*WORK ORDER*. Give a single number in reply. It is the count of lines below that contain the string "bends".

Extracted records
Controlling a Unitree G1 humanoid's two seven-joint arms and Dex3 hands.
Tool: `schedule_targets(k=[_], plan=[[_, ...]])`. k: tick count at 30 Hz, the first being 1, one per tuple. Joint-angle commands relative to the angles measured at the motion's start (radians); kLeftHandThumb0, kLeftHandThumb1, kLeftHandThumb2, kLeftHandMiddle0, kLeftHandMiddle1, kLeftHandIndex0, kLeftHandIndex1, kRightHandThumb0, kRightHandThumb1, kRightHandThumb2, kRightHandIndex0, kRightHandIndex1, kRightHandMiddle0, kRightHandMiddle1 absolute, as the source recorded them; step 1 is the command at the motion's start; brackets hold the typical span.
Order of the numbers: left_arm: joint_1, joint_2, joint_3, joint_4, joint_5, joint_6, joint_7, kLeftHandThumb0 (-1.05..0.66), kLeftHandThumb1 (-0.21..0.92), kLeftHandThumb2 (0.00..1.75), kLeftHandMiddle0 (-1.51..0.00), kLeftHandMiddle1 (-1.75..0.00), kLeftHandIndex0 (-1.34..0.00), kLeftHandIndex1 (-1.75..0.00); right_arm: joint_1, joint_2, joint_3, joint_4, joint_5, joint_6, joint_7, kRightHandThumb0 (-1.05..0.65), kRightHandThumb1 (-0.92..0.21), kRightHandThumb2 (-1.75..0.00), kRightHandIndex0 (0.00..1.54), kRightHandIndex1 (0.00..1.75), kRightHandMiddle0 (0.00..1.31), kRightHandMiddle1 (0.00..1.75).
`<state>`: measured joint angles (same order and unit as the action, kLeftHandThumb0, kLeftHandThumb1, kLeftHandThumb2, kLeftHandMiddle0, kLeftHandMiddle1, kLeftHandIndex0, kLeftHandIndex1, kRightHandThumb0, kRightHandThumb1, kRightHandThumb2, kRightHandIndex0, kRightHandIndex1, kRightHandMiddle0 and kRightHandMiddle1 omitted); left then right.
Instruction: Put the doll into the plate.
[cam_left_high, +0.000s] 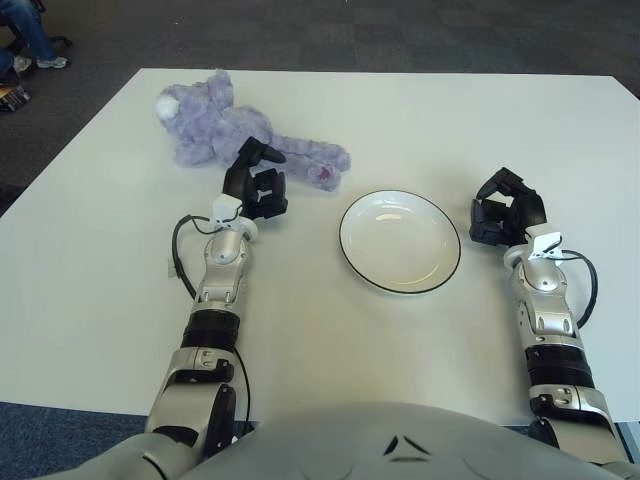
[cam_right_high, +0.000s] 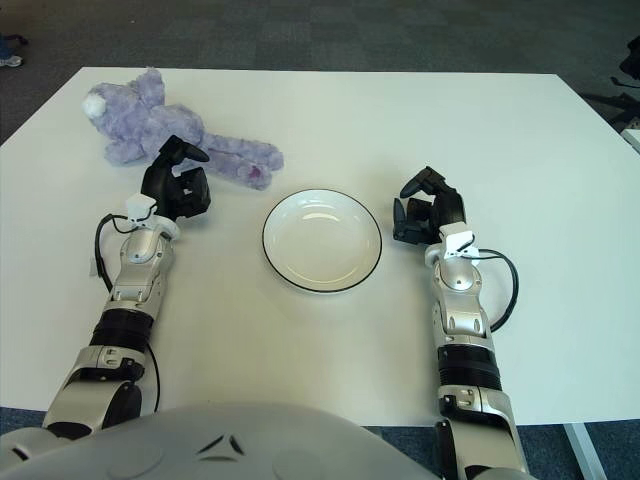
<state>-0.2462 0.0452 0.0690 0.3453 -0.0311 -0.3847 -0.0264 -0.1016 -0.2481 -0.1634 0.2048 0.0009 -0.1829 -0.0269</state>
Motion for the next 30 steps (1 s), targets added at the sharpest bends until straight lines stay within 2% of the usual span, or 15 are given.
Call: schedule_targets(k=[1, 8, 12, 16, 23, 27, 30], plan=[[0.067, -0.008, 0.006, 0.017, 0.001, -0.005, 0.011, -0.42, 0.52, 1.06, -1.15, -1.75, -0.45, -1.75, 0.029, 0.008, 0.006, 0.024, -0.014, 0.041, 0.001, -0.49, -0.3, -1.33, 1.21, 1.75, 0.63, 1.75], [0.073, -0.006, 0.012, -0.017, 0.006, -0.02, 0.018, -0.42, 0.52, 1.06, -1.14, -1.75, -0.45, -1.75, 0.027, 0.012, 0.011, 0.021, -0.019, 0.041, -0.005, -0.49, -0.3, -1.33, 1.21, 1.75, 0.63, 1.75], [0.068, 0.006, 0.031, -0.042, 0.037, -0.081, 0.058, -0.42, 0.52, 1.06, -1.12, -1.75, -0.46, -1.75, 0.025, 0.012, 0.018, 0.025, -0.026, 0.035, -0.007, -0.49, -0.3, -1.33, 1.21, 1.75, 0.63, 1.75], [0.051, 0.033, 0.051, -0.014, 0.083, -0.163, 0.099, -0.42, 0.52, 1.06, -1.11, -1.75, -0.46, -1.75, 0.023, 0.014, 0.02, 0.027, -0.031, 0.034, -0.009, -0.49, -0.3, -1.33, 1.22, 1.75, 0.63, 1.75], [0.013, 0.069, 0.079, 0.058, 0.195, -0.298, 0.217, -0.42, 0.52, 1.06, -1.12, -1.75, -0.45, -1.75, 0.02, 0.017, 0.024, 0.031, -0.033, 0.032, -0.011, -0.49, -0.3, -1.33, 1.23, 1.75, 0.63, 1.75], [0.001, 0.09, 0.084, 0.076, 0.26, -0.337, 0.283, -0.41, 0.53, 1.04, -1.13, -1.75, -0.44, -1.75, 0.018, 0.019, 0.024, 0.035, -0.03, 0.028, -0.01, -0.49, -0.3, -1.33, 1.23, 1.75, 0.63, 1.75], [-0.004, 0.109, 0.083, 0.066, 0.339, -0.34, 0.347, -0.4, 0.58, 0.98, -1.06, -1.75, -0.41, -1.75, 0.017, 0.022, 0.024, 0.037, -0.029, 0.024, -0.01, -0.49, -0.3, -1.34, 1.24, 1.75, 0.63, 1.75]])
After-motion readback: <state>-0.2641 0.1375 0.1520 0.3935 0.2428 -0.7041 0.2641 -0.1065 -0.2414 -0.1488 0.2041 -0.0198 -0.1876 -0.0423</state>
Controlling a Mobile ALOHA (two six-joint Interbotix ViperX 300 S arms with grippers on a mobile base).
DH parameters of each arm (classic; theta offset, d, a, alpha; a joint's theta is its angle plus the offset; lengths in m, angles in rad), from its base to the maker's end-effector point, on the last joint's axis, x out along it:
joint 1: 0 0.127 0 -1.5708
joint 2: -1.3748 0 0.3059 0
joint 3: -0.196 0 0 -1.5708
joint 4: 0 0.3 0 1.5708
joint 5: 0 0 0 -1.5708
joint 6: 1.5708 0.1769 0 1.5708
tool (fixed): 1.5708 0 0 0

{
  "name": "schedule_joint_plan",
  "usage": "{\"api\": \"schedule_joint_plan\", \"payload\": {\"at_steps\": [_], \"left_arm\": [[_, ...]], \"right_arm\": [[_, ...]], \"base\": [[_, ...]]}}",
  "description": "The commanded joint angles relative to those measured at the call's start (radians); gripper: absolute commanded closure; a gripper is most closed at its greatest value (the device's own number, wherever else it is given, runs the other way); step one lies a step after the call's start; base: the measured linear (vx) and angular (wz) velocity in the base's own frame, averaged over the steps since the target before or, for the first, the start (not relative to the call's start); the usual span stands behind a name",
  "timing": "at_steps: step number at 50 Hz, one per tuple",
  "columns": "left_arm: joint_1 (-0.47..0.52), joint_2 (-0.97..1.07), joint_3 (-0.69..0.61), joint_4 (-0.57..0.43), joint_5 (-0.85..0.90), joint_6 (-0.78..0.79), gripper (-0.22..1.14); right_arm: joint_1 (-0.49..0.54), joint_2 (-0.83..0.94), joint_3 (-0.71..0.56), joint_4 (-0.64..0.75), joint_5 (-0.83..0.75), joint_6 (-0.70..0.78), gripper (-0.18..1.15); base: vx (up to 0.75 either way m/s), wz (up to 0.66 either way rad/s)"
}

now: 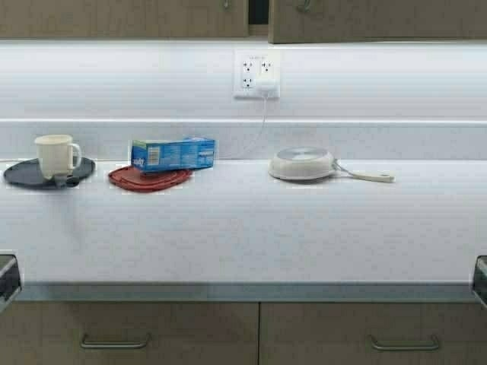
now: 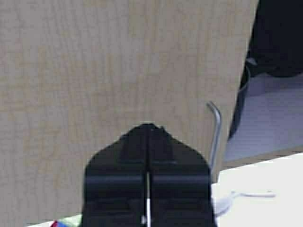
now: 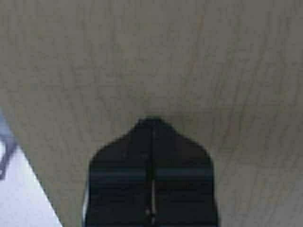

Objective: Open the cabinet, put the pot inside, then close it

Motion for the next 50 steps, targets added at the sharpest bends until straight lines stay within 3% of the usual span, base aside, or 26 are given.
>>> {"api": "schedule_joint_plan", "payload": {"at_steps": [1,24,50], "left_arm": [[-0.003,0.002,-0.006,0.0,-0.005,0.005,0.87],[-0.003,0.008,0.04,0.0,-0.02,-0.003,0.87],[-0.003,0.017,0.066,-0.005,-0.028,-0.003,0.87]], "right_arm": [[-0.005,0.041,-0.067,-0.009,0.002,0.0,0.9],[0.0,-0.242,0.212,-0.003,0.029,0.002,0.9],[0.0,-0.267,0.245,-0.005,0.04,0.0,0.89]], "base": [[0.04,-0.03],[0.05,0.02],[0.02,0.0]]}}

*ANSWER TO THIS TASK*. 2